This is my first visit to this site after getting very tired of another site, so I am catching up on some discussions you folks may have already become tired of. I read on page 3 of this topic a statement by MothAudio that caught my attention and I might have a reasonable explanation (sorry I have to figure out the quote function):

“I found the HRM to be effective in providing instant feedback, instead of waiting for mile splits I could maintain the proper effort late in the race when I was inclined to slow down. Actually, I was a bit surprized by my HR dropping as I assumed that it would rise as the effort increased. Just the opposite. It would only take a 10 second PM dropoff for that to happen and the HRM was helpful in making sure I pushed the pace. “Cranking it up” late in the race isn’t an ez thing to do. I would be very happy to just maintain my goal pace.”

MothAudio, I was thinking that when you said your “effort increased” what was going on was that your body had begun to accumulate more lactate and you started to feel worse. Your body couldn’t keep up that pace due to the effects of lactate on your leg muscles and you were forced to run slower. This would translate into a lower HR even though you felt like you were working harder. The HRM allowed you figure out that you had to increase your effort even more to get back to the previous HR – which probably cause even more lactate to be produced.

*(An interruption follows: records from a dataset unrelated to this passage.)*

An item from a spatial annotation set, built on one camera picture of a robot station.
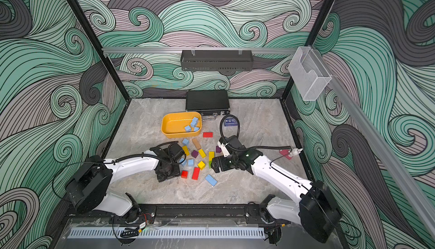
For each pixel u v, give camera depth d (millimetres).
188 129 1003
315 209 389
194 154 909
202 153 925
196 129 1003
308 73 774
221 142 747
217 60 951
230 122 1046
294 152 857
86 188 427
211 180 836
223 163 706
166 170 710
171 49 951
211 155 915
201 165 872
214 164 713
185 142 949
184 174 838
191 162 876
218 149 931
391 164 491
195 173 855
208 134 1008
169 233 697
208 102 1153
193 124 1035
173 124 1069
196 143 976
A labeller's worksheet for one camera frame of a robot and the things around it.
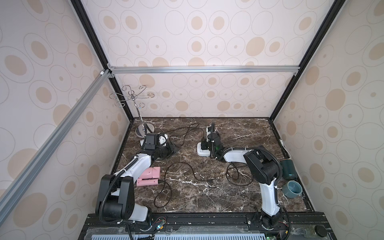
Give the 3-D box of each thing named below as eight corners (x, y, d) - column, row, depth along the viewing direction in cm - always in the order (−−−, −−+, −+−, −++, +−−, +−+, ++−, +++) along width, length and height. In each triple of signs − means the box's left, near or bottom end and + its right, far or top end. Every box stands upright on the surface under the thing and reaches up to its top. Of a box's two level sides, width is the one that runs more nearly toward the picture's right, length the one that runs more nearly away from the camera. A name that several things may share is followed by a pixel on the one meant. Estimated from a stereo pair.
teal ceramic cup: (284, 198, 84) (290, 194, 78) (279, 185, 88) (285, 180, 83) (297, 198, 84) (304, 194, 78) (291, 185, 88) (298, 180, 83)
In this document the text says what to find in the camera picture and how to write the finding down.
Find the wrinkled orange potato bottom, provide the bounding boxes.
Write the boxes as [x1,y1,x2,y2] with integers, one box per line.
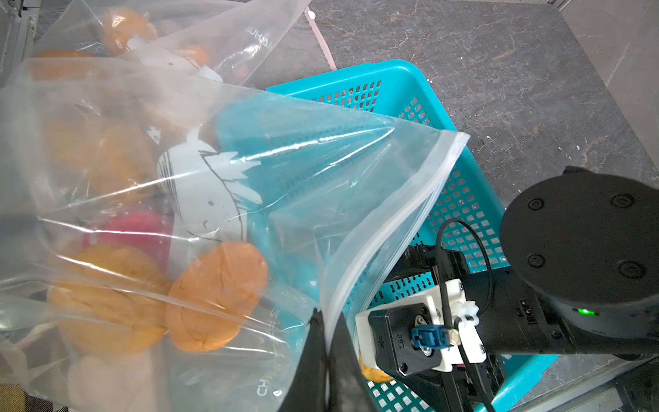
[166,242,269,353]

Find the teal plastic basket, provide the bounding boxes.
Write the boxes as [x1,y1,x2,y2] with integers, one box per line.
[215,58,559,412]

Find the clear pink-print zipper bag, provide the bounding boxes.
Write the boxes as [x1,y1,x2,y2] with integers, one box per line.
[304,7,337,71]

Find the clear plastic bag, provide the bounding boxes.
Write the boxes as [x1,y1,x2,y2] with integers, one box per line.
[0,56,471,412]
[34,1,309,86]

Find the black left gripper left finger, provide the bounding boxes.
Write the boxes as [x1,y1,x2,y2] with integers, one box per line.
[279,309,327,412]

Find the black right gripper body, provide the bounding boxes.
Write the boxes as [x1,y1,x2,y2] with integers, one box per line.
[391,245,499,411]

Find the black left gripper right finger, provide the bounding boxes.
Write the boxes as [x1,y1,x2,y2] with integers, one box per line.
[327,314,379,412]

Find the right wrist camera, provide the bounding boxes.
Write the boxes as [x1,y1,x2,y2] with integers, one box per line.
[355,279,487,376]

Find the smooth brown potato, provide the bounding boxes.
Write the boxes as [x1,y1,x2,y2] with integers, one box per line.
[30,49,93,81]

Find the pink plush doll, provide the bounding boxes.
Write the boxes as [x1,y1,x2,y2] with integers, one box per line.
[82,208,173,272]

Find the plaid fabric pouch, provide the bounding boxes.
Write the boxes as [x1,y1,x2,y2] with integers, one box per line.
[0,384,69,412]

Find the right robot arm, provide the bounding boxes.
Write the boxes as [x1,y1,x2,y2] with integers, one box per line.
[365,167,658,411]

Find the large yellow potato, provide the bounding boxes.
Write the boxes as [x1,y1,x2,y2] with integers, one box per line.
[48,244,171,355]

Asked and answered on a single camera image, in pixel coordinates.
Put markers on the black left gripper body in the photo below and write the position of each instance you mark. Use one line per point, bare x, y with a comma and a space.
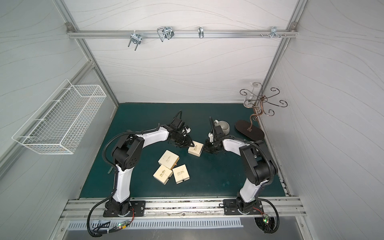
182, 139

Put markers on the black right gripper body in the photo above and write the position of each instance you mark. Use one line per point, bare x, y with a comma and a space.
213, 145

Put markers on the cream drawer jewelry box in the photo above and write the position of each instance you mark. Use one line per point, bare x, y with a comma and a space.
196, 150

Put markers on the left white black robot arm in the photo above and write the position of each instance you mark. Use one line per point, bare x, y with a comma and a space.
123, 152

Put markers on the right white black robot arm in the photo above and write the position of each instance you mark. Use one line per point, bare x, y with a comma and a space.
260, 169

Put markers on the metal jewelry stand dark base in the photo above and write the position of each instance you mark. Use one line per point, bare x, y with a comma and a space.
256, 102

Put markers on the grey ribbed ceramic mug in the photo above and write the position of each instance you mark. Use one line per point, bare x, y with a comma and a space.
224, 125

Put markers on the metal clamp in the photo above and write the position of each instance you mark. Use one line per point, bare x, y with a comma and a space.
135, 40
165, 33
201, 32
273, 34

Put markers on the aluminium crossbar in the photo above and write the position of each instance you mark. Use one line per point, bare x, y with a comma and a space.
179, 34

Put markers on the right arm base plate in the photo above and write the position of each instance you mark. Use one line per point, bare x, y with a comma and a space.
234, 207

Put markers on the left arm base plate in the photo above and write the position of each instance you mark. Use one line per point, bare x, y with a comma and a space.
134, 208

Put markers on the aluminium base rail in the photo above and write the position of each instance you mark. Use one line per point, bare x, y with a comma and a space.
157, 208

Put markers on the white wire basket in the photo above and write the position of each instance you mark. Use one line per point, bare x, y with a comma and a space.
57, 127

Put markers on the white slotted cable duct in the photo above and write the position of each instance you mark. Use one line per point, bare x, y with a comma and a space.
152, 224

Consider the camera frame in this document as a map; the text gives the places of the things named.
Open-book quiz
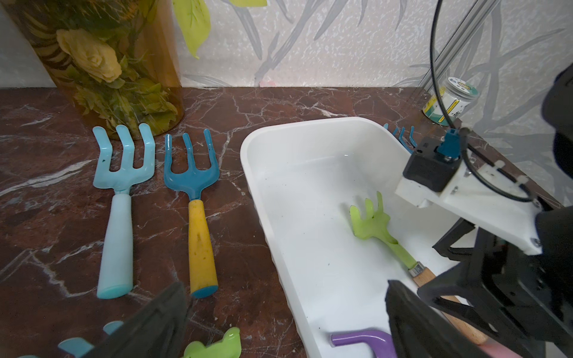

I’m not weighing in on the issues discussed in this thread. Just wanted to comment on Moths observation – whether I’m right or not is up to someone else to figure out. Anyway, I am experimenting with HRMs also and have not decide how much I will let it dominate my training. Right now I’m a low 2:50s marathoner (age 43) trying to break that darn 2:50 barrier, but my love for x-c ski racing may prevent me from putting in enough running/year to reach that more elusive goal of sub 2:40.